▶ [Exercise goal] In the records below, count every line that contains the word "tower" and report only the total.

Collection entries
━━━━━━━━━━

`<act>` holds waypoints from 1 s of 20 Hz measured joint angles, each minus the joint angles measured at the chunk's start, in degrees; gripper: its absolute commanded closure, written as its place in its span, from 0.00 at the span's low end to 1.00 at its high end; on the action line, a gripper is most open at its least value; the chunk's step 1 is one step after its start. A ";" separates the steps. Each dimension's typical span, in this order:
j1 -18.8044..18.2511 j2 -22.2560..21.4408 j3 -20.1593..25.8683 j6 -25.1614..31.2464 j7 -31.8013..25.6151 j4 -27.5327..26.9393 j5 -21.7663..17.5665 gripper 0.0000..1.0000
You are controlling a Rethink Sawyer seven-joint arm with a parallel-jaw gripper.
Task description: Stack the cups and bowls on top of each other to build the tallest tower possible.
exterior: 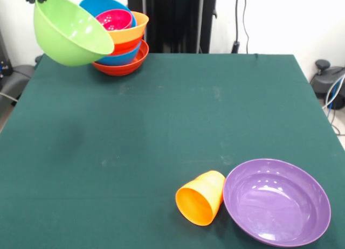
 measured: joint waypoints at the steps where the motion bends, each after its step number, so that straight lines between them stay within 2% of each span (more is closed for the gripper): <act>1: 0.11 -0.59 -0.07 0.00 0.00 0.15 0.40 1.00; 10: -0.76 -5.02 -0.59 0.00 0.00 3.39 3.44 1.00; 15: -2.47 -9.30 -1.29 0.00 0.00 8.57 6.34 1.00; 16: -3.06 -11.35 -1.76 -0.01 0.00 11.01 7.37 1.00; 20: -3.53 -15.43 -3.21 -0.01 0.00 15.30 8.80 1.00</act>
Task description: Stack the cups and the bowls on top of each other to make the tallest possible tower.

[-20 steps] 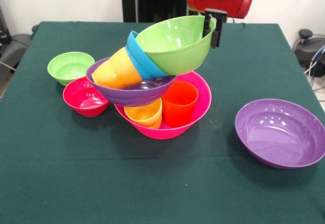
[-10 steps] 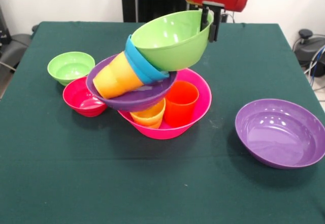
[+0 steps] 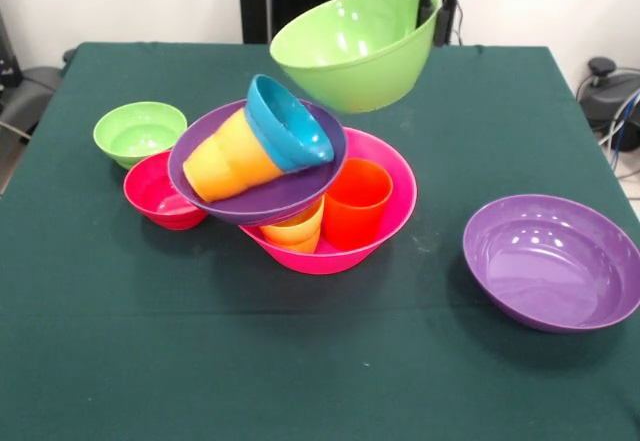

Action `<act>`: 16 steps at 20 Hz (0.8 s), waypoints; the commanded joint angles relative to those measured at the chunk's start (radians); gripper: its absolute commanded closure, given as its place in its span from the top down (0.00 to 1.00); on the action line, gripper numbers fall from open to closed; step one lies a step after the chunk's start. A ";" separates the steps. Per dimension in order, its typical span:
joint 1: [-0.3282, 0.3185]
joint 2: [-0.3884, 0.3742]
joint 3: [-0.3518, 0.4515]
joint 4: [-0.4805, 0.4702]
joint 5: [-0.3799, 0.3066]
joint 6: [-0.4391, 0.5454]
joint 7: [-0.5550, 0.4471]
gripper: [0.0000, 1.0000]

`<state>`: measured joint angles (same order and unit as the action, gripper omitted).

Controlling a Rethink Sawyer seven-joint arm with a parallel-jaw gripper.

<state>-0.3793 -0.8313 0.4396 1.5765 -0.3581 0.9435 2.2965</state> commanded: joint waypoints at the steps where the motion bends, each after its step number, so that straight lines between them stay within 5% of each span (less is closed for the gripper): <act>1: 0.036 -0.007 -0.032 0.039 0.016 0.107 0.013 0.00; 10: 0.053 -0.013 -0.045 0.057 0.032 0.095 0.034 0.00; 16: 0.110 0.007 -0.068 0.114 0.059 0.003 0.144 0.00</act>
<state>-0.3295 -0.8585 0.4217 1.5846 -0.3168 0.9733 2.2965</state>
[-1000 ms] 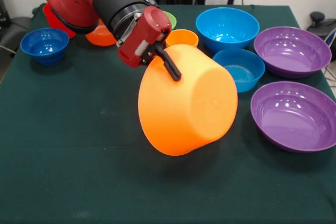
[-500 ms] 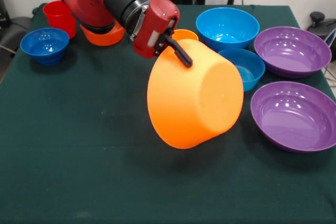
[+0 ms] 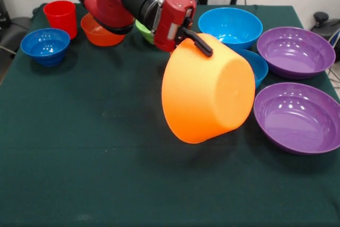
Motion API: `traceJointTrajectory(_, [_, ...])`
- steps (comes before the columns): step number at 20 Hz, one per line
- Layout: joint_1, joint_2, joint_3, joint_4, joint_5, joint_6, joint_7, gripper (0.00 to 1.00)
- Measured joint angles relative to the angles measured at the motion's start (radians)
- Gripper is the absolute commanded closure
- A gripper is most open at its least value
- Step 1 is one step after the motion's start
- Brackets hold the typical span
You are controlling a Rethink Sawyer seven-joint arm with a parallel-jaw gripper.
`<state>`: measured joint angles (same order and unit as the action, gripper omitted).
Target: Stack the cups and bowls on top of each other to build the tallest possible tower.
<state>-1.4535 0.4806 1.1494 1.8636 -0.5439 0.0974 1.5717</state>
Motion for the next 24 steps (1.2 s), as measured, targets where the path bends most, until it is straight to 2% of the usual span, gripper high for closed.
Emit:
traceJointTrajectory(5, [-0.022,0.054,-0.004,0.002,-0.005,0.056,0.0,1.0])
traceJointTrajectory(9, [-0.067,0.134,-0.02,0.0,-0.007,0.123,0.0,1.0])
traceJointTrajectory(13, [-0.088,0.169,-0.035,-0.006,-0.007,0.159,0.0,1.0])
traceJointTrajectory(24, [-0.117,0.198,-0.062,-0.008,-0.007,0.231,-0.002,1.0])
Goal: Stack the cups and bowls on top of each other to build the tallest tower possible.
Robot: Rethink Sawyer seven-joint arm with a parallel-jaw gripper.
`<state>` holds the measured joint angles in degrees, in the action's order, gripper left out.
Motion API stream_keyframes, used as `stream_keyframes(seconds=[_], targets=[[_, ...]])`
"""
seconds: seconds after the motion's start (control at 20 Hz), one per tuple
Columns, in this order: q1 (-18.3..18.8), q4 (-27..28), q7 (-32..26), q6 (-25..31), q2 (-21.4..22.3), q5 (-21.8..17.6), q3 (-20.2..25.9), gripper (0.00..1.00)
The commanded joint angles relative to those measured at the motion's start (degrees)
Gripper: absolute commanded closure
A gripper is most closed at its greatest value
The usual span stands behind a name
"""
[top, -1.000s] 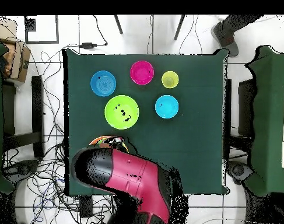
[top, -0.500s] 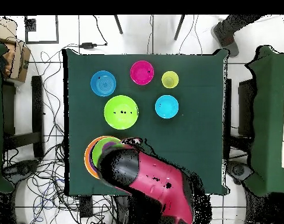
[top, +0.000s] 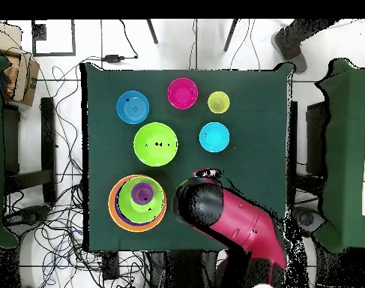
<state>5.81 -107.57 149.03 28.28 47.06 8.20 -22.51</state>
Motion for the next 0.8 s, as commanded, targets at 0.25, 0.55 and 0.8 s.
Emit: stream_keyframes(seconds=[0.25, 0.55, 0.8], targets=[[3.7, 14.45, -5.24, 4.31, -13.74, -5.56, 9.04, 0.0], [-1.23, 17.69, -1.26, 5.72, -15.42, -6.3, 5.83, 0.0], [-2.08, 19.55, -3.63, 4.74, -16.67, -7.35, 7.27, 0.0]])
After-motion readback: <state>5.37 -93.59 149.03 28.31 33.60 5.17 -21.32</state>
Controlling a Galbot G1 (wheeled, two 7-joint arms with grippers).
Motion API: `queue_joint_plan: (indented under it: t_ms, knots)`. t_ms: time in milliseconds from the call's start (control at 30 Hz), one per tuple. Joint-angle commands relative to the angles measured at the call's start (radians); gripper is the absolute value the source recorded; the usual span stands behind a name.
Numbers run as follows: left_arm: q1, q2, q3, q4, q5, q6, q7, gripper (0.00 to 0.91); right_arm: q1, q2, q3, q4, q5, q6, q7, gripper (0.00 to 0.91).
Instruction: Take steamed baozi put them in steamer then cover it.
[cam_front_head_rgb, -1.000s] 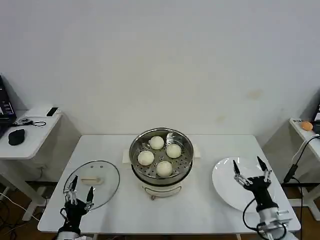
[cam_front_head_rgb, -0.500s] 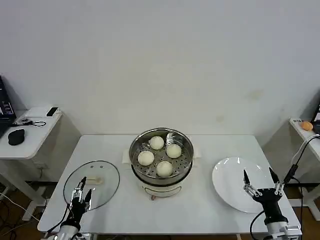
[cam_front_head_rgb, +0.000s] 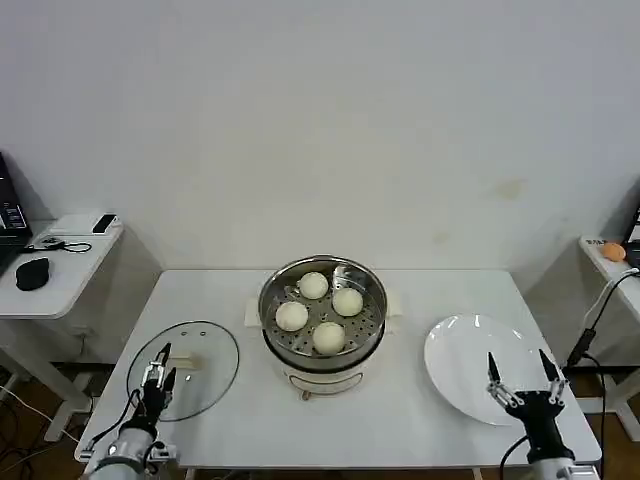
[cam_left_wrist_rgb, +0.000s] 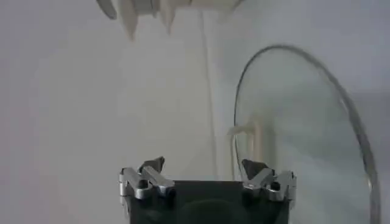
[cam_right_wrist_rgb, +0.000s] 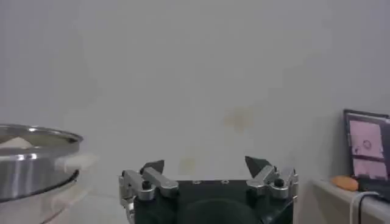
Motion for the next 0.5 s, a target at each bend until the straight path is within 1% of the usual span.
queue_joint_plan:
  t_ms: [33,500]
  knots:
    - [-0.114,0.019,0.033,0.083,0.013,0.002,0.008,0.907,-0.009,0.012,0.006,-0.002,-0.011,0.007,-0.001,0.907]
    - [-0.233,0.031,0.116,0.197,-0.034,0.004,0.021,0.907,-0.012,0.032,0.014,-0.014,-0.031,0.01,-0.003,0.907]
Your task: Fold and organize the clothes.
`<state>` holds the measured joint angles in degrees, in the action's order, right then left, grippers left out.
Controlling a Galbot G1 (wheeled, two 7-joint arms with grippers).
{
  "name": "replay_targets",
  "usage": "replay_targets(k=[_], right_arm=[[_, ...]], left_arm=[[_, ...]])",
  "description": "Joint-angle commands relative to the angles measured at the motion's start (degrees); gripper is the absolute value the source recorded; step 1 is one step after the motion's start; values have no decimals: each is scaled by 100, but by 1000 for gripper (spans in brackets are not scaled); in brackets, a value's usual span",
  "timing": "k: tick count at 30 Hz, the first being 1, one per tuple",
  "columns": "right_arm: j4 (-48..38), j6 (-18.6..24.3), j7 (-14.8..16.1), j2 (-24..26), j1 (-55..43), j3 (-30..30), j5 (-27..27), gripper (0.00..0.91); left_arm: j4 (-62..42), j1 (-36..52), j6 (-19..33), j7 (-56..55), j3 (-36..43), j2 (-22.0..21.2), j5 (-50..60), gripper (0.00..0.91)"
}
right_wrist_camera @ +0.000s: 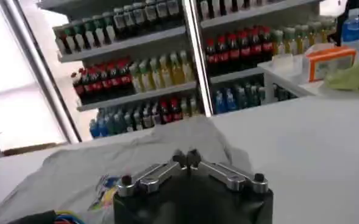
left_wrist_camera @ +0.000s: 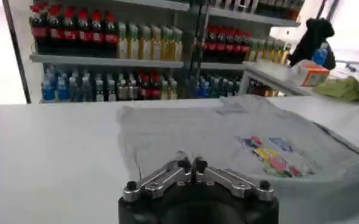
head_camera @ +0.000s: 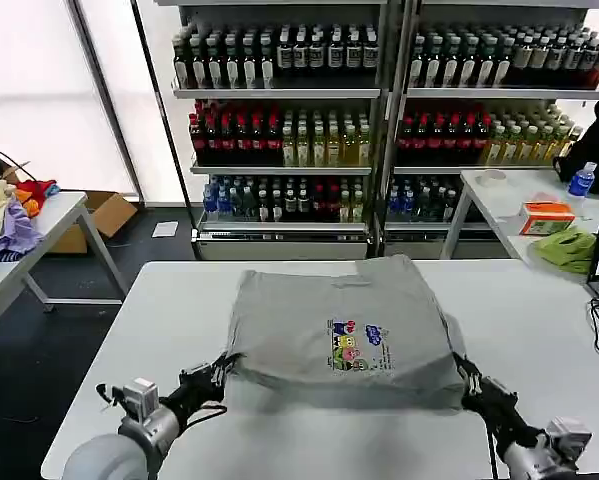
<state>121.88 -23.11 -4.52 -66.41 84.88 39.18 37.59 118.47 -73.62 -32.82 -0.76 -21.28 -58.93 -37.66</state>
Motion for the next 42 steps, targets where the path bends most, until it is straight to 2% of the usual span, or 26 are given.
replay_targets(k=[1,3,4,5,13,19,21,24,28,30,35,37,38,42], right_arm=[[-1637,57,-6,18,-1764,-905,-563,0],[-1879,-217,-39,-6,-1983,-1183,-756,0],[-1925,-261,-19,-14,-2044,-1243,-805,635],[-2007,-261,-8,-32,-2132,-1363,-825,907],[-1771,-402,-50,-40,-2087,-1297,-807,907],[-801,-489,-90,25,-1182,-597,-789,907],[-403,-555,-146,-28,-544,-440,-1005,907],[-199,-641,-303,-125,23,-333,-1473,907],[-194,-714,-556,-268,240,-361,-1634,907],[-344,-792,-803,-355,202,-396,-1774,907],[-565,-788,-1075,-469,120,-387,-1709,907],[-622,-795,-1076,-470,102,-404,-1618,40],[-676,-800,-1032,-465,90,-429,-1533,0],[-778,-789,-1035,-546,36,-517,-1493,0]], left_arm=[[-1065,1118,-18,89,406,-24,-250,20],[-1337,1273,-19,93,507,-99,-225,71],[-1462,1342,-17,89,560,-144,-173,907],[-1571,1426,-17,86,593,-166,-157,907],[-1799,1518,0,67,468,-282,74,907],[-1244,1112,26,-26,72,-99,84,907],[-1094,884,77,-51,-75,-58,95,907],[-690,384,92,-50,-297,-9,178,907],[-372,-267,77,-50,-257,-99,519,907],[-440,-351,77,-65,-187,-182,568,907],[-714,-278,77,-64,-7,-333,640,907],[-800,-185,88,-40,36,-370,638,907],[-887,-130,96,-26,53,-400,639,907],[-1105,33,129,25,77,-443,612,907]])
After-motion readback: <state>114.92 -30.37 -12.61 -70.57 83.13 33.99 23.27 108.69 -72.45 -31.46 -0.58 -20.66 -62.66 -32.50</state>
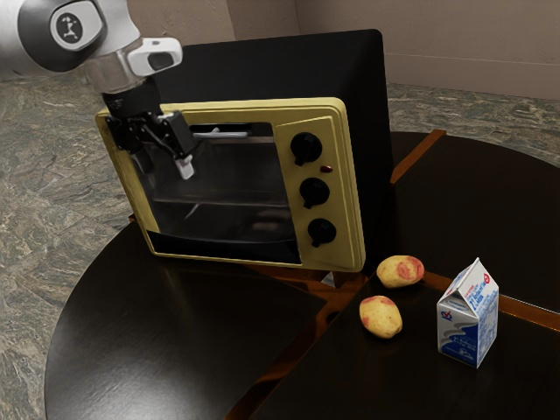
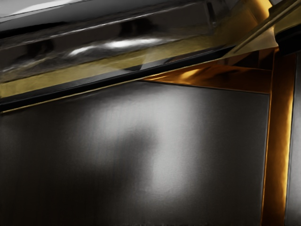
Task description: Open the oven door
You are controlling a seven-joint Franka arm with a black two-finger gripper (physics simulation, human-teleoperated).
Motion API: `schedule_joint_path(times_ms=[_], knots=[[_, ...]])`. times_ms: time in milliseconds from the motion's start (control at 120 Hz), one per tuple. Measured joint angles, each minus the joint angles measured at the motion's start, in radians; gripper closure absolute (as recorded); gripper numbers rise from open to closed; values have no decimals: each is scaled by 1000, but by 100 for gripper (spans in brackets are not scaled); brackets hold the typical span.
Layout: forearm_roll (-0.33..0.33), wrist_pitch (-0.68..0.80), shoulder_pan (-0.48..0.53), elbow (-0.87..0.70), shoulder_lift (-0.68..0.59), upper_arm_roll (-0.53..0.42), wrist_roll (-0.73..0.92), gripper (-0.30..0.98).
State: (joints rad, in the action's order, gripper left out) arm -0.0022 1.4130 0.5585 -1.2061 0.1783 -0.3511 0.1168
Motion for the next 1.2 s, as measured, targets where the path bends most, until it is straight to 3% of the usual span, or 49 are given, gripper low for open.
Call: schedule_joint_path(times_ms=[133,217,317,350,425,500,733,883,1067,1200], knots=[[13,-5,2,8,-4,-7,13,0],[-11,-20,56,181,-90,1,164,0],[112,-31,70,193,-154,-86,378,0],[102,11,42,31,-273,-32,436,0],[-32,201,12,-493,-614,182,586,0],[-120,352,11,-700,-759,284,717,0],[-88,576,10,-677,-659,192,936,0],[-84,597,11,-651,-649,178,1033,0],[-85,607,9,-553,-483,132,1116,0],[-84,610,6,-531,-436,94,1159,0]])
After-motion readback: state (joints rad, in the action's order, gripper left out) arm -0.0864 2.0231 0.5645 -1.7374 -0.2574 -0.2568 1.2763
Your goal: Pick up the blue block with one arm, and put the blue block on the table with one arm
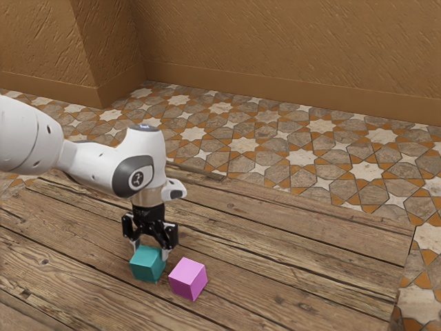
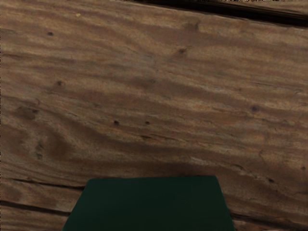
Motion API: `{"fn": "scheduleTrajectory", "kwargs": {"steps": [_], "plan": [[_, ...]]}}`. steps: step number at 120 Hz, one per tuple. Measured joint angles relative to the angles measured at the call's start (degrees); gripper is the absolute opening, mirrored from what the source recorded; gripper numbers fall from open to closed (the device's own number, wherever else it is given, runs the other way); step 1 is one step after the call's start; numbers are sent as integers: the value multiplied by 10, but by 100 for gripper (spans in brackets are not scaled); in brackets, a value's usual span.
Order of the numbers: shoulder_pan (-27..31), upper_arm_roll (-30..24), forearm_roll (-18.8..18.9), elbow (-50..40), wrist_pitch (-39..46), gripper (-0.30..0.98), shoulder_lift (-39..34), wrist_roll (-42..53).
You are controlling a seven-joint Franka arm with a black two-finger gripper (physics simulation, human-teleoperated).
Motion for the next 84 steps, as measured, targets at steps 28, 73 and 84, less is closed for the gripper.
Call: {"fn": "scheduleTrajectory", "kwargs": {"steps": [28, 73, 84], "plan": [[1, 2, 4, 30, -7, 65, -8, 10], [-2, 6, 49, 177, -118, 68, -43, 19], [-3, 5, 63, 232, -154, 68, -43, 24]]}}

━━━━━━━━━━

▶ [Solution for this task] 4